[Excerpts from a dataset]
-------------------------
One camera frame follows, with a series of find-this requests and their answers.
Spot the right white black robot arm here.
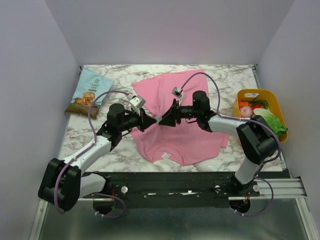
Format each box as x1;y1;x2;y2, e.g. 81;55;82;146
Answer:
158;90;281;196

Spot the purple onion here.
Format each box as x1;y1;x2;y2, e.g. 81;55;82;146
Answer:
239;105;254;118

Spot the aluminium frame rail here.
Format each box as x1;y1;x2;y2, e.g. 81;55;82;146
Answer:
78;174;307;200

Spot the pink t-shirt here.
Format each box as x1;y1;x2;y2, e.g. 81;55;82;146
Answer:
131;69;230;166

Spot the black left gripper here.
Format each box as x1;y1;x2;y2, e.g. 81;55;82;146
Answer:
118;107;157;133

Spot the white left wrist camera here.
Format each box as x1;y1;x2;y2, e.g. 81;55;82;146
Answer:
127;93;146;116

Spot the blue chips bag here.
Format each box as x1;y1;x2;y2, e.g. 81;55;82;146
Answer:
65;67;115;116

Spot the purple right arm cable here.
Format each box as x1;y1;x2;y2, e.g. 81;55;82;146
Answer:
178;72;283;217

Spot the green lettuce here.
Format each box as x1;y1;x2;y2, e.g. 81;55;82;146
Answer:
253;108;288;138

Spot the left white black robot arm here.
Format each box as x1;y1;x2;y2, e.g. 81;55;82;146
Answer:
38;103;157;214

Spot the yellow plastic basket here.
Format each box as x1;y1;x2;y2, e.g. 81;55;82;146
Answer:
233;89;289;145

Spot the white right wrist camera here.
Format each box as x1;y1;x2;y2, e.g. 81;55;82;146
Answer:
172;86;184;106

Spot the red pepper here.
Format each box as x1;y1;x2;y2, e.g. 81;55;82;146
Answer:
251;103;263;110

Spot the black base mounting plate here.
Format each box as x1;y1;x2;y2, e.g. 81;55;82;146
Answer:
84;172;290;214

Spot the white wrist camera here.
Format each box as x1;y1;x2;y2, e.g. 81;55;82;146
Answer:
127;93;146;116
172;86;184;106

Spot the small orange pumpkin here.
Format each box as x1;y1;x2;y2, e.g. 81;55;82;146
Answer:
238;100;251;109
-------------------------
_Exercise objective_: Copy out the data exactly and keep the pictures out.

_Answer for the task_:
One camera frame follows, with a series of find-this requests and their answers.
Spot the right white black robot arm here.
Format each box as x1;y1;x2;y2, e.g. 81;55;82;146
Answer:
158;90;281;196

Spot the purple onion here.
Format each box as x1;y1;x2;y2, e.g. 81;55;82;146
Answer:
239;105;254;118

Spot the aluminium frame rail here.
Format each box as x1;y1;x2;y2, e.g. 81;55;82;146
Answer:
78;174;307;200

Spot the pink t-shirt here.
Format each box as x1;y1;x2;y2, e.g. 81;55;82;146
Answer:
131;69;230;166

Spot the black left gripper here.
Format each box as x1;y1;x2;y2, e.g. 81;55;82;146
Answer:
118;107;157;133

Spot the white left wrist camera here.
Format each box as x1;y1;x2;y2, e.g. 81;55;82;146
Answer:
127;93;146;116

Spot the blue chips bag here.
Format each box as x1;y1;x2;y2, e.g. 81;55;82;146
Answer:
65;67;115;116

Spot the purple right arm cable here.
Format each box as x1;y1;x2;y2, e.g. 81;55;82;146
Answer:
178;72;283;217

Spot the green lettuce here.
Format each box as x1;y1;x2;y2, e.g. 81;55;82;146
Answer:
253;108;288;138

Spot the left white black robot arm here.
Format each box as x1;y1;x2;y2, e.g. 81;55;82;146
Answer:
38;103;157;214

Spot the yellow plastic basket here.
Format each box as x1;y1;x2;y2, e.g. 81;55;82;146
Answer:
233;89;289;145

Spot the white right wrist camera here.
Format each box as x1;y1;x2;y2, e.g. 81;55;82;146
Answer:
172;86;184;106

Spot the red pepper here.
Format each box as x1;y1;x2;y2, e.g. 81;55;82;146
Answer:
251;103;263;110

Spot the black base mounting plate here.
Format each box as x1;y1;x2;y2, e.g. 81;55;82;146
Answer:
84;172;290;214

Spot the white wrist camera here.
Format each box as x1;y1;x2;y2, e.g. 81;55;82;146
Answer:
127;93;146;116
172;86;184;106

Spot the small orange pumpkin here.
Format each box as x1;y1;x2;y2, e.g. 81;55;82;146
Answer:
238;100;251;109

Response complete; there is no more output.